In 2016, a judge allowed Hinckley to leave the facility to live under his mother’s supervision in Virginia, and in the years since, the restrictions on Hinckley have gradually loosened.

Then, in September 2021, a judge decided Hinckley’s improvement over the years warranted an “unconditional release” from all restrictions — but not immediately. Though Hinckley was granted more freedom and was spotted out and about, the court set the June 2022 deadline so he could be monitored closely in the meantime, especially considering Hinckley recently experienced two big life changes: His mother passed away, leaving him to live alone for the first time in four decades, and his longtime therapist retired.

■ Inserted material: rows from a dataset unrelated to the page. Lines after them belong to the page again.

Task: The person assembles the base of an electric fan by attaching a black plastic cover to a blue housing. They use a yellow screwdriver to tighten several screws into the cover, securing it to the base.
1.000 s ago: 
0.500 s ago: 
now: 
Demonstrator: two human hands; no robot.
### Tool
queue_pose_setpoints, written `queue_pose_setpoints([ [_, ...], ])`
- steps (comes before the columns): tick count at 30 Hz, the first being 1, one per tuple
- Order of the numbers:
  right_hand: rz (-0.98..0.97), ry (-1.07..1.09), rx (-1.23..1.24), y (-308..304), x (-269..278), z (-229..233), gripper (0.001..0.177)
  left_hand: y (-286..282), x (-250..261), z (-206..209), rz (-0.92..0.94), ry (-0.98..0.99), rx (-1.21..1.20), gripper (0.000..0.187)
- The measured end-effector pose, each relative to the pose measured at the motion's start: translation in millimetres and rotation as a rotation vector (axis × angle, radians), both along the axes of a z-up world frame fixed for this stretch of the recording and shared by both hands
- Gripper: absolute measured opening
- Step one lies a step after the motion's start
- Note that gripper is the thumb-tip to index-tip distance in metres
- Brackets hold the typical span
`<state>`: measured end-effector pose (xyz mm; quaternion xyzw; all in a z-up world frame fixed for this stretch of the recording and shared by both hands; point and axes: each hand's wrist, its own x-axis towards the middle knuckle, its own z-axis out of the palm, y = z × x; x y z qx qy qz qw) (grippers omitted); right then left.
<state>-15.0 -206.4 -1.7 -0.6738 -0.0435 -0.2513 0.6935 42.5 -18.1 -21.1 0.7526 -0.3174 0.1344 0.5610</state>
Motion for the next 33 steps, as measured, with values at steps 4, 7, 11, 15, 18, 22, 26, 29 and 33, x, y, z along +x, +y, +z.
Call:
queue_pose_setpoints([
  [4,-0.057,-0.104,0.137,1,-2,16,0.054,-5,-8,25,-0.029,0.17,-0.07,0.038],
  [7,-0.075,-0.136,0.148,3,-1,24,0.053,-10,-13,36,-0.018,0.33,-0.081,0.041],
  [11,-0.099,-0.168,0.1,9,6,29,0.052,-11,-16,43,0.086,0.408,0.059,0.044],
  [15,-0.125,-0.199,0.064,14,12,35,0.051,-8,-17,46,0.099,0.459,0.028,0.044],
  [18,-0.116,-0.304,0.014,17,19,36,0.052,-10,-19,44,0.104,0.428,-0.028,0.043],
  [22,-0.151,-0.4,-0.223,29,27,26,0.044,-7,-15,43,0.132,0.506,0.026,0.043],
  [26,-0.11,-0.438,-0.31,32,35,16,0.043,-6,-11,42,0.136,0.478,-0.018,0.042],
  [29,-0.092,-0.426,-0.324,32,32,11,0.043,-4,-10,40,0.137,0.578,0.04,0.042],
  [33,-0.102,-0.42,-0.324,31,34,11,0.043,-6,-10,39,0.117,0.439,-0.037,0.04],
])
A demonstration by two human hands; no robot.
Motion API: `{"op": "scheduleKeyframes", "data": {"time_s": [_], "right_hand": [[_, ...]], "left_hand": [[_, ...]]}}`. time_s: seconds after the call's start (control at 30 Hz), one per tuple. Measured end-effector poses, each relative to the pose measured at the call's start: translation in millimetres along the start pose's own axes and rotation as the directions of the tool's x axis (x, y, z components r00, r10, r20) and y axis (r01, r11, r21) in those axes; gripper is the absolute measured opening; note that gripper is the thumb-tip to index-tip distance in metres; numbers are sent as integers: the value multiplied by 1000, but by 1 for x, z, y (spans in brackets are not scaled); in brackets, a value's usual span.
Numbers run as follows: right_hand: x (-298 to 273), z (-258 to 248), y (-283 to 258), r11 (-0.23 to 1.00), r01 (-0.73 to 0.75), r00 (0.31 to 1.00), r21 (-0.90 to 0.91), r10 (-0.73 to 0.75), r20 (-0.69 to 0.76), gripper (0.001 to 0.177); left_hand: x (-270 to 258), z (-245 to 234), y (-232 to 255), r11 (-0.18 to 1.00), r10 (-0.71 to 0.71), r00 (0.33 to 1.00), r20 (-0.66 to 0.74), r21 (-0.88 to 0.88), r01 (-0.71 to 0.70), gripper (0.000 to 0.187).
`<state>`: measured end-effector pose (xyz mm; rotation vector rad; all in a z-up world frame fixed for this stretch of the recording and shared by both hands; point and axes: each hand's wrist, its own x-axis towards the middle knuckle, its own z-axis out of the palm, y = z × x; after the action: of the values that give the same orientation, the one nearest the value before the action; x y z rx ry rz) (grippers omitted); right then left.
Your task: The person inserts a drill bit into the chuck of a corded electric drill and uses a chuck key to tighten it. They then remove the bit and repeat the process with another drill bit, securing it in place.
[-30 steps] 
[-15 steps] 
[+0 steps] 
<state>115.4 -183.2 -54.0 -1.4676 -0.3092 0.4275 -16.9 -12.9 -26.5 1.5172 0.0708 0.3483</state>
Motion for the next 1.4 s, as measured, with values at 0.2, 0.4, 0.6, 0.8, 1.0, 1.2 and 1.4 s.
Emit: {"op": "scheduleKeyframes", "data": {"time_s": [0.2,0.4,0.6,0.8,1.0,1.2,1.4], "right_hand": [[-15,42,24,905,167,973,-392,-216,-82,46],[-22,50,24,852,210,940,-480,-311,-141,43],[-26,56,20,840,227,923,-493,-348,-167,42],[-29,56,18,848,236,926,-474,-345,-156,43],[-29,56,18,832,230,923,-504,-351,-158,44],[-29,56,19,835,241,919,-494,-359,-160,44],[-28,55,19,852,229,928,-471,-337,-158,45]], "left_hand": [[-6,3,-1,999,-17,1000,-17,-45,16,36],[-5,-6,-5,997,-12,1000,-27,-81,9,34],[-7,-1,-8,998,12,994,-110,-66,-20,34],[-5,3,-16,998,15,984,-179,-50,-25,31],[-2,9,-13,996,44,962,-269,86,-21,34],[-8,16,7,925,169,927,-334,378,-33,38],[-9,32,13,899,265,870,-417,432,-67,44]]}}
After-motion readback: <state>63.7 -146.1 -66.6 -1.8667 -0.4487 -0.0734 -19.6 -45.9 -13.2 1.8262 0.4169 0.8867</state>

But now that the date is here and a U.S. attorney report ruled that Hinckley “has recovered his sanity such that he does not present a danger to himself or others because of mental illness,” he’ll finally regain total autonomy over his day-to-day life.

The family of Ronald Reagan has not responded positively to the news. In 2021, Reagan’s daughter Patti Davis wrote in a Washington Post op-ed that while memories of the attempted assassination have faded in the public, she still feels viscerally affected by the damage to her father and his security detail, and she fears what might happen if Hinckley were to try to contact her, her siblings, or Jodie Foster.

“You just have to live with the fear, and the anger, and the darkness that one person keeps bringing into your life,” she wrote.

What does Hinckley plan to do after he’s released?

He’s got his sights set on a particularly splashy career as a singer-songwriter.

Hinckley maintains a YouTube channel where he posts videos of himself performing both original songs and covers of rock classics, and he’s already racked up nearly 30,000 subscribers. 

Hinckley announced in January of this year that he was on the hunt for musicians to join him on stage. “I’m starting a band. I’m looking for a bass player, drummer and lead guitarist,” he tweeted, adding an address for a P.O. box where interested parties could reach out to him.

Earlier this month, Hinckley announced a live show at the Market Hotel in Brooklyn, posting online that he’ll be performing 17 original songs at the show. The hotel’s website originally listed the concert as taking place on July 8 and said the event was sold out; however, that page has since been deleted (and the hotel did receive some criticism on social media), so it’s currently unclear whether the show will go on. The Market Hotel has not responded to KCM’s requests for confirmation.